(Saved entries)
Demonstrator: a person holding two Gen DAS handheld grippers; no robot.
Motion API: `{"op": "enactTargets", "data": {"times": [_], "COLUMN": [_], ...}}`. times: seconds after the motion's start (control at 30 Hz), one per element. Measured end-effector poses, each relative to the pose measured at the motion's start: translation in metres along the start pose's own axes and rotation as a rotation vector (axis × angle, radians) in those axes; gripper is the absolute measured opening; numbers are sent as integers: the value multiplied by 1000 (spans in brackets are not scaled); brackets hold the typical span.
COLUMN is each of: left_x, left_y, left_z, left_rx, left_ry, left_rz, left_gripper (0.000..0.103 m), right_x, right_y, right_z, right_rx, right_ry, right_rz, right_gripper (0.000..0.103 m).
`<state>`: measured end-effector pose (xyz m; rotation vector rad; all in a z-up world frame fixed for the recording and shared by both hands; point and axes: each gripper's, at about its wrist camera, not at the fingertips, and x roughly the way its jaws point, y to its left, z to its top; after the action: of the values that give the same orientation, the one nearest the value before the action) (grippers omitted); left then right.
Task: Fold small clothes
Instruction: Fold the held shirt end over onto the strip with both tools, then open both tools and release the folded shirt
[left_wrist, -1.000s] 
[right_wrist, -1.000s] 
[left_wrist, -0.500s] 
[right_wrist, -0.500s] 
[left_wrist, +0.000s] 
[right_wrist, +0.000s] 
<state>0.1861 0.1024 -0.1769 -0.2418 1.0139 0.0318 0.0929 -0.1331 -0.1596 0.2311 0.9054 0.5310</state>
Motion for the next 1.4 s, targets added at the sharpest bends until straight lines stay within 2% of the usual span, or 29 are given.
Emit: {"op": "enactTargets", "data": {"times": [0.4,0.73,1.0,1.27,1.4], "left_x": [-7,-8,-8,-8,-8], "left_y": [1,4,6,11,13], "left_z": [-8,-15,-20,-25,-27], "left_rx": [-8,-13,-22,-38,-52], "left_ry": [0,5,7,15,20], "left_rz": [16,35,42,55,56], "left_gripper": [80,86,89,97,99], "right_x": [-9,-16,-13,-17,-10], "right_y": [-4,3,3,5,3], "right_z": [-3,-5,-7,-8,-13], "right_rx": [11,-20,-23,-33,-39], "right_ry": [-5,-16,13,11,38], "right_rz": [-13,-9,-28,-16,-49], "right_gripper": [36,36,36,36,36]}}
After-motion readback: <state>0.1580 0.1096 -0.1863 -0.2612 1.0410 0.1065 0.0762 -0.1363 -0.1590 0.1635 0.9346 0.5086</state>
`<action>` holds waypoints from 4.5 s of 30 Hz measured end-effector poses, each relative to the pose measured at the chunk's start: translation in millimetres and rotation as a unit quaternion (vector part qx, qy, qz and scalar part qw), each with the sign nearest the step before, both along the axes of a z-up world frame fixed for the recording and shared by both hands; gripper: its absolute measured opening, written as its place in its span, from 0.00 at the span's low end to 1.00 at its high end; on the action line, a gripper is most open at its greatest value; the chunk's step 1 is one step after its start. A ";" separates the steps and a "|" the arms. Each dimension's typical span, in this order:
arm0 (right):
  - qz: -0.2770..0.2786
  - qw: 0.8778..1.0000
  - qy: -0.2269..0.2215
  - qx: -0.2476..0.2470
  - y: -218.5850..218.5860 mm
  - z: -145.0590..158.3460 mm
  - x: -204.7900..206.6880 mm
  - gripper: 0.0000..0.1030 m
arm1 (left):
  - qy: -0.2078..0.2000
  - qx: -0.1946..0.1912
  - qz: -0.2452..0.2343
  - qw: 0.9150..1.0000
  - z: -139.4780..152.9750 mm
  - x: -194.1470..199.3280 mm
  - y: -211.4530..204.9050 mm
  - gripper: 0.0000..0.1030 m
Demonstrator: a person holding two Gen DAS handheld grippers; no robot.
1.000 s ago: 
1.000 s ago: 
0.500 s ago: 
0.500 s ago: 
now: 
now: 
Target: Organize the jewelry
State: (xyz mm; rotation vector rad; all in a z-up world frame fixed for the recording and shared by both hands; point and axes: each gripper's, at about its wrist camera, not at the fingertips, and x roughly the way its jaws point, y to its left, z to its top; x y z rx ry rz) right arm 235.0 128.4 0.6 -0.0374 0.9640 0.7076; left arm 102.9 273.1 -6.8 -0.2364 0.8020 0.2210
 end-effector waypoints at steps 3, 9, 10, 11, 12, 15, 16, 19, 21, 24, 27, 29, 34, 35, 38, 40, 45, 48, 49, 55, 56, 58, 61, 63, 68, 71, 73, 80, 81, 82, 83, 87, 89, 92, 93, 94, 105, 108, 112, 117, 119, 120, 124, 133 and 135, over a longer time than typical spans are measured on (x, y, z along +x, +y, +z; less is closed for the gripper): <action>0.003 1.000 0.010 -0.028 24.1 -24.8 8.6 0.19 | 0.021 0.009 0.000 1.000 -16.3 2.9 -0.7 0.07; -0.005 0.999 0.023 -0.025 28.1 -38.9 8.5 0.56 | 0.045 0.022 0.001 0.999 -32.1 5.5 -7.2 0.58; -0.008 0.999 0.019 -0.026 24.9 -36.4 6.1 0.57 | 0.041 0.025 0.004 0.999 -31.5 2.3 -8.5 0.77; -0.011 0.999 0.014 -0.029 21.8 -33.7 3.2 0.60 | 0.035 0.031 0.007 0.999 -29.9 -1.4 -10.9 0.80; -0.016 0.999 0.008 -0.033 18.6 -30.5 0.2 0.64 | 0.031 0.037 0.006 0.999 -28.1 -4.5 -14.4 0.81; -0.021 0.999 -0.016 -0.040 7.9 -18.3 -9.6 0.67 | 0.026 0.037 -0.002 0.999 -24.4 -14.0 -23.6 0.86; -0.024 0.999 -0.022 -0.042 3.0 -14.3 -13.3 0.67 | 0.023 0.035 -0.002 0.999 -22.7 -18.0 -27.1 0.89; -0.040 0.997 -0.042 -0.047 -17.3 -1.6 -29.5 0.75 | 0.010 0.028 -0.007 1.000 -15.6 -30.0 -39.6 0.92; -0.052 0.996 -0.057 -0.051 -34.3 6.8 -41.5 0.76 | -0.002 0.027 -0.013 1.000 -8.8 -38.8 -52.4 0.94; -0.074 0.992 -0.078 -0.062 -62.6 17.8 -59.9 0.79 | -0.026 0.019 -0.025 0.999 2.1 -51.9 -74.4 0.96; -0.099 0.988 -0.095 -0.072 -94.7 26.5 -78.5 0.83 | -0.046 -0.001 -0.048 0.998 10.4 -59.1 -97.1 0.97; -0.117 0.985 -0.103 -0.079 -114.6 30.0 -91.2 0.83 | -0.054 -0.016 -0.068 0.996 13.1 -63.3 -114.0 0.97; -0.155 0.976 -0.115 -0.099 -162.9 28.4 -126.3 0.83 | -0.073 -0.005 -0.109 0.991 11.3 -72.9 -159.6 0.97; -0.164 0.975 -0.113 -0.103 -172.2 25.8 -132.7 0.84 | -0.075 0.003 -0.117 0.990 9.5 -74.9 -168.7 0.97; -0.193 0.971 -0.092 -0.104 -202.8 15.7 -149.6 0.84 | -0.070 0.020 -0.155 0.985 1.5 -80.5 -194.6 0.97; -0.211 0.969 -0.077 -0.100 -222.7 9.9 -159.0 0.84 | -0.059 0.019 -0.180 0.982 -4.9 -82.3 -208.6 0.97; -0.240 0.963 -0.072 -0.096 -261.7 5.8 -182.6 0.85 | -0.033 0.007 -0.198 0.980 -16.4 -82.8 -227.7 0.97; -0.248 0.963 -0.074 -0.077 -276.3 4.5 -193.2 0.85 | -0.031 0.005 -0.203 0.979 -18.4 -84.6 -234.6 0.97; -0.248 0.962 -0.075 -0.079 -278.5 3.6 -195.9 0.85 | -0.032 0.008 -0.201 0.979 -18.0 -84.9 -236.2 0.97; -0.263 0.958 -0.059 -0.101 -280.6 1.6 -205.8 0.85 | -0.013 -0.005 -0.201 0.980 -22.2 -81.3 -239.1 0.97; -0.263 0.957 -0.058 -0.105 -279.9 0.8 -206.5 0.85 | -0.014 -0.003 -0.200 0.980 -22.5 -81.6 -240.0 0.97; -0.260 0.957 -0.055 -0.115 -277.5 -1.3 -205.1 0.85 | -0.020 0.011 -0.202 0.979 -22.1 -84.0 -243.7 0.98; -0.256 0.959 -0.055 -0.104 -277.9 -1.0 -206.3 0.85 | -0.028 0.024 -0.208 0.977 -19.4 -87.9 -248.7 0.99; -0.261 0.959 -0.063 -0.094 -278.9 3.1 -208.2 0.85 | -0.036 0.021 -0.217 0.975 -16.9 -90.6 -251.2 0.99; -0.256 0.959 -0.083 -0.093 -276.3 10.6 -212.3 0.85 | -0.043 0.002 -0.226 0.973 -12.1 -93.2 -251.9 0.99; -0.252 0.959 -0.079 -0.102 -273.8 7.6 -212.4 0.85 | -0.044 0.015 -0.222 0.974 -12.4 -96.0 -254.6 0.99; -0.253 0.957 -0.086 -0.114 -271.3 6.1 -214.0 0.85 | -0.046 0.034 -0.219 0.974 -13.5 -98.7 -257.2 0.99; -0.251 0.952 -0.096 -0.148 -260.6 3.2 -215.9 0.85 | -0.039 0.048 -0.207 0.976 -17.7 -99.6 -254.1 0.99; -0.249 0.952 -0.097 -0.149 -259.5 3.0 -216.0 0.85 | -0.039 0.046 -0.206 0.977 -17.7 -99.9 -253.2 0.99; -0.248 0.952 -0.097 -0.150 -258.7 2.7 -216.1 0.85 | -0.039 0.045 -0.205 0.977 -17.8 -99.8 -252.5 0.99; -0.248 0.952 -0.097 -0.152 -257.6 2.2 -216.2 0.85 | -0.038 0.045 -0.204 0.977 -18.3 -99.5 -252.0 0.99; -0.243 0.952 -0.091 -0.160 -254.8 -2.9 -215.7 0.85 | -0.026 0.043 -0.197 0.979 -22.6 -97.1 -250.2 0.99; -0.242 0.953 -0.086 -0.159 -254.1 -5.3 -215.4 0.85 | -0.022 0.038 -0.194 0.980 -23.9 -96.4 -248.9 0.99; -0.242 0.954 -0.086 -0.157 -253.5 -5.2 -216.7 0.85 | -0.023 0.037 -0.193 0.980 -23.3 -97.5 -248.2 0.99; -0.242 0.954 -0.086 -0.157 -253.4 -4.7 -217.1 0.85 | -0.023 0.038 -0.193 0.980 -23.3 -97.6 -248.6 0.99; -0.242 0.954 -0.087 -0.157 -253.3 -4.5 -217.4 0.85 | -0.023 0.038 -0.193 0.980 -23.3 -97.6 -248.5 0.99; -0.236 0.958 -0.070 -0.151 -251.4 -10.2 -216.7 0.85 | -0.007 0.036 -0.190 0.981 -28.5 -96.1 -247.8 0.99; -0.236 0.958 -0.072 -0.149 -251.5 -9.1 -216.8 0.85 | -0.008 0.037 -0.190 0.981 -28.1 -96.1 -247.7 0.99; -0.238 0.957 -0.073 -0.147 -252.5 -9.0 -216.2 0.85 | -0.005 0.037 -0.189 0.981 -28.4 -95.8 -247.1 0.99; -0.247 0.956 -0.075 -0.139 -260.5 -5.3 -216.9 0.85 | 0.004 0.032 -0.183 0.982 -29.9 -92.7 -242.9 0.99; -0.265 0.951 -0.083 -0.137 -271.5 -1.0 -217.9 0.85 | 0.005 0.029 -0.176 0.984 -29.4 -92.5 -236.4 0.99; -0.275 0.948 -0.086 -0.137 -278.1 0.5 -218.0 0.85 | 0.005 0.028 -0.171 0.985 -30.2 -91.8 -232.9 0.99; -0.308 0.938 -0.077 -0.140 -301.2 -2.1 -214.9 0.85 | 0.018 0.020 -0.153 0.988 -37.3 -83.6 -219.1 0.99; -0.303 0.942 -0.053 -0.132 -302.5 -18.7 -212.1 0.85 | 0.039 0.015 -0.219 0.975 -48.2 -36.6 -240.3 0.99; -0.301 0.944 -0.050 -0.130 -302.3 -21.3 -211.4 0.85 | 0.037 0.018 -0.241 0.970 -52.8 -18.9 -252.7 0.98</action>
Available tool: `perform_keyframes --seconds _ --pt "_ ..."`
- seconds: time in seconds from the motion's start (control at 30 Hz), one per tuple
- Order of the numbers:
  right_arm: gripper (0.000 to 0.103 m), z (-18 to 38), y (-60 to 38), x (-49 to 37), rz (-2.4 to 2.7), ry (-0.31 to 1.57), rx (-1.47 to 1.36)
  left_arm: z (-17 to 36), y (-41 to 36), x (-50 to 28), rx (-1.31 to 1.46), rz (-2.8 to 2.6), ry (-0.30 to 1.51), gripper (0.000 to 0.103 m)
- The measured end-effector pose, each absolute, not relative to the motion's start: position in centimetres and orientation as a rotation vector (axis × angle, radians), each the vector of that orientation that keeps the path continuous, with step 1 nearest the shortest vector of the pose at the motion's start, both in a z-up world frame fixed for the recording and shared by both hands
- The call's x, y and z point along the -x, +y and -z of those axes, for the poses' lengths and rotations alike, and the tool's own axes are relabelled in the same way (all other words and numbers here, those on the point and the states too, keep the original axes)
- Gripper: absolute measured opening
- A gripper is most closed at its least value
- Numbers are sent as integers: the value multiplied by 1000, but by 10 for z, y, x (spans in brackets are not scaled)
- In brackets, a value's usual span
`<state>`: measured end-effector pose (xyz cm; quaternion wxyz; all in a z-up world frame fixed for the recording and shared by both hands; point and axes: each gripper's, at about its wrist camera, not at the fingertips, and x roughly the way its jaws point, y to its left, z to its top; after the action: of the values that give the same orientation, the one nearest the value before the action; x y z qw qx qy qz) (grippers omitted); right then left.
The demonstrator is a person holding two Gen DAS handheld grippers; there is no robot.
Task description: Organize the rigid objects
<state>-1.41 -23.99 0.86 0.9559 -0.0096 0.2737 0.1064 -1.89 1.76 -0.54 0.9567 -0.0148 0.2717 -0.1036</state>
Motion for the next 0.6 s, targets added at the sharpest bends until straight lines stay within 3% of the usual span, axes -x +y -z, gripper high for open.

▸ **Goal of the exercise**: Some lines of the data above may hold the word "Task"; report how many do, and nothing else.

▸ **Result**: 2